0

Following http://superuser.com/questions/1780479 and http://superuser.com/questions/1777606, we issue the following script to compare times of the same–full-path symlinks under directories $1 and $2:

#!/bin/bash
cd $1
find . -type l -exec bash -c "if [[ -h \"{}\" && -h \"$2/{}\" ]]; then if (test $(readlink \"{}\") = $(readlink \"$2/{}\")) then if (find \"$2/{}\" -prune -newer \"{}\" -printf 'a\n' | grep -q a) then echo \"{} is older than $2/{}\"; else if (find \"{}\" -prune -newer \"$2/{}\" -printf 'a\n' | grep -q a) then echo \"$2/{} is older than {}\"; fi; fi; fi; fi" \;

The usage is compare_times.sh directory_1 directory_2 (where compare_times.sh is the name of the script). We use it as demonstrated in the following example:

user@machine:/tmp/D1$ ls -lt --full-time /tmp/linked_file /tmp/D*
-rw-r--r-- 1 user user  0 2023-04-25 00:12:09.289942358 +0200 /tmp/linked_file

/tmp/D2: total 0 lrwxrwxrwx 1 user user 14 2023-04-25 00:07:00.265830604 +0200 lnk -> ../linked_file

/tmp/D1: total 0 lrwxrwxrwx 1 user user 14 2023-04-25 00:06:40.922078186 +0200 lnk -> ../linked_file user@machine:/tmp/D1$ compare_times.sh . ../D2 ./lnk is older than ../D2/./lnk user@machine:/tmp/D1$

As you see, find calls bash, which itself calls find. (Probably, this might be written more elegantly, but this is not the point now.) Are there any issues with calling find from under find this way?
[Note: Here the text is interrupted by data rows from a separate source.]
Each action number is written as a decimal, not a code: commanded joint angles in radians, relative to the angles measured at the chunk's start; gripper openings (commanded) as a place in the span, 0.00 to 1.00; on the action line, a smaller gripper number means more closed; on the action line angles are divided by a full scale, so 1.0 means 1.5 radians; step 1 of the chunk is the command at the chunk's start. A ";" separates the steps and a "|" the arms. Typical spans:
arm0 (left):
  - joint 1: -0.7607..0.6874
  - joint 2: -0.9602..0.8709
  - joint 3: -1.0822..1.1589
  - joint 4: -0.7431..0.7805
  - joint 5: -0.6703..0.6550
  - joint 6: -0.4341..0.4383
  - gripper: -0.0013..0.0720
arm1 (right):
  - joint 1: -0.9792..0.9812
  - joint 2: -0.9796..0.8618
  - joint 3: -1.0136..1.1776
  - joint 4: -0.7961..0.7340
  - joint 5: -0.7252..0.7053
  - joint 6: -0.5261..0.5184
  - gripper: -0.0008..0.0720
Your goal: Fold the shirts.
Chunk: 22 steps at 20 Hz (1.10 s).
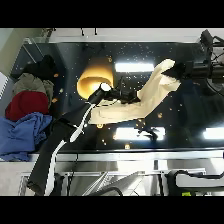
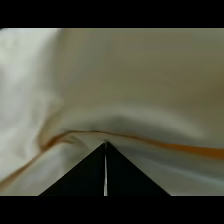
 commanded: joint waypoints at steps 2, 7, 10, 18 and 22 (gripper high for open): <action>0.091 0.097 0.006 -0.114 -0.156 0.082 0.04 | 0.052 -0.006 0.002 -0.050 -0.019 0.027 0.04; 0.343 0.320 -0.074 -0.102 -0.291 0.098 0.05 | 0.203 -0.031 -0.011 -0.109 -0.138 0.083 0.04; 0.466 0.394 -0.081 -0.102 -0.320 0.094 0.05 | 0.336 -0.076 -0.015 -0.109 -0.273 0.110 0.04; 0.580 0.453 -0.082 -0.103 -0.435 0.083 0.05 | 0.571 -0.285 -0.014 -0.109 -0.511 0.122 0.69; 0.564 0.453 -0.082 -0.103 -0.439 0.081 0.05 | 0.444 -0.216 -0.014 -0.114 -0.378 0.120 0.47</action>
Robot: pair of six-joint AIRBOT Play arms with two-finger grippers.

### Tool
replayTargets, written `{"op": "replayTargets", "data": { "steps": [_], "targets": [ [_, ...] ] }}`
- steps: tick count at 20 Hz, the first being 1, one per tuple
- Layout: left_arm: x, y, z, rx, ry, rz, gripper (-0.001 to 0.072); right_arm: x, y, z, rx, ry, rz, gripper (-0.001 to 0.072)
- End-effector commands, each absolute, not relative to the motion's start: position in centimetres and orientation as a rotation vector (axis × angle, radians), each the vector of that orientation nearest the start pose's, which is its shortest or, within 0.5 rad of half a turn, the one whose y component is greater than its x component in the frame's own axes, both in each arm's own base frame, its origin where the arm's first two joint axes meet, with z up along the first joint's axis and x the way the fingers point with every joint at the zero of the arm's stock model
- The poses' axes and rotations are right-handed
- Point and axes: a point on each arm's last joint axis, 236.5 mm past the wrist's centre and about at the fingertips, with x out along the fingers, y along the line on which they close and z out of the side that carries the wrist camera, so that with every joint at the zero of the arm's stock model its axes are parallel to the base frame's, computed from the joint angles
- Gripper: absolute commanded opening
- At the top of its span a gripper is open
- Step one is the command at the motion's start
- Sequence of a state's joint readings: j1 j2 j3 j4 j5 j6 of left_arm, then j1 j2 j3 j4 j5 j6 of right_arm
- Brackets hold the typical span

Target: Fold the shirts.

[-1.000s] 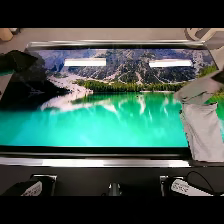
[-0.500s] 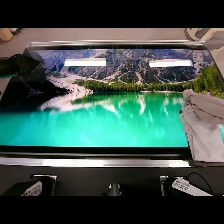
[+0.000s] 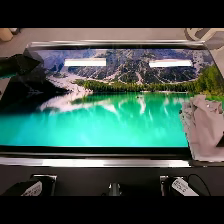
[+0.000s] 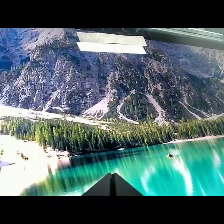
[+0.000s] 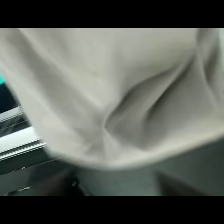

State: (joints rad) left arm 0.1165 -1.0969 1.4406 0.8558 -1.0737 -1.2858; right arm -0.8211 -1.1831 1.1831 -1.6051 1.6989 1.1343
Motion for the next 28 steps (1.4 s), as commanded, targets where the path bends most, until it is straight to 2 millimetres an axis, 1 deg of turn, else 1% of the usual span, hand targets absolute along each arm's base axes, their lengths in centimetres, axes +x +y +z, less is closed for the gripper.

The man page of the find command doesn't say whether find is reenterant or not. If find is not reentrant, we could hypothetically silently miss some output, i.e., some symlinks that have the same name and the same position inside the two directories and that point to equal filenames but that have different timestamps.

  • 1
    Never ever do this. Moreover, this is not valid shell – Gilles Quénot Apr 24 '23 at 15:23
  • 3
    What is the issue you are facing? What other commands are not reenterable? find is just a utility, and if it calls itself, it just calls itself. I have much much more to say about the obvious other issues in your code though, so if you update your question with whatever it is that you are having a problem with, we may be able to help you sort it out. – Kusalananda Apr 24 '23 at 15:24
  • 1
    Rephrasing my previous comment: Yes, find can be called from find with no issues. However, your code has code injection vulnerabilities and quoting issues that may cause it to fail or behave in unexpected ways. Since you explicitly discourage us from helping you with your code, I will say nothing further about that. – Kusalananda Apr 24 '23 at 15:31
  • It seems this question is the OP's main task. This one followed; and now the one we're commenting on. – Kamil Maciorowski Apr 24 '23 at 16:08
  • @GillesQuénot Thx! You can assume that all filenames I run the code on have been created by me or trustworthy folks. So, if code injection occurs, then only unintentionally. Which part do you refer to by “not valid shell”? –  Apr 24 '23 at 20:29
  • @Kusalananda Thx! You can assume that all filenames I run the code on have been created by me or trustworthy folks. So, if code injection occurs, then only unintentionally. As for the higher-level goal I wish to achieve, cf. https://superuser.com/questions/1777606 . Any help is welcome, be it the code itself or the high-lever goal. –  Apr 24 '23 at 20:30
  • @Kusalananda Concerning “What is the issue you are facing”: I was afraid that due to find calling itself, some output is missed, i.e., some symlinks that have the same name and the same position inside the two directories and that point to equal filenames but that have different timestamps could be missed. –  Apr 24 '23 at 20:35
  • @AlMa0: can you share a copy paste by editing your post with a use case when you have 2 symlinks with 2 different timestamps? It will helps everyone to understand, and to help you further. Your goal if to find symlinks that have different timestamps, right? – Gilles Quénot Apr 24 '23 at 21:59
  • @GillesQuénot Done. Also other typos corrected. Yes, your understanding of the goal is correct. Presuming the same name and the same path after $1/ and $2/. –  Apr 24 '23 at 22:27

1 Answers1

1

Not all commands are known to be reenterable.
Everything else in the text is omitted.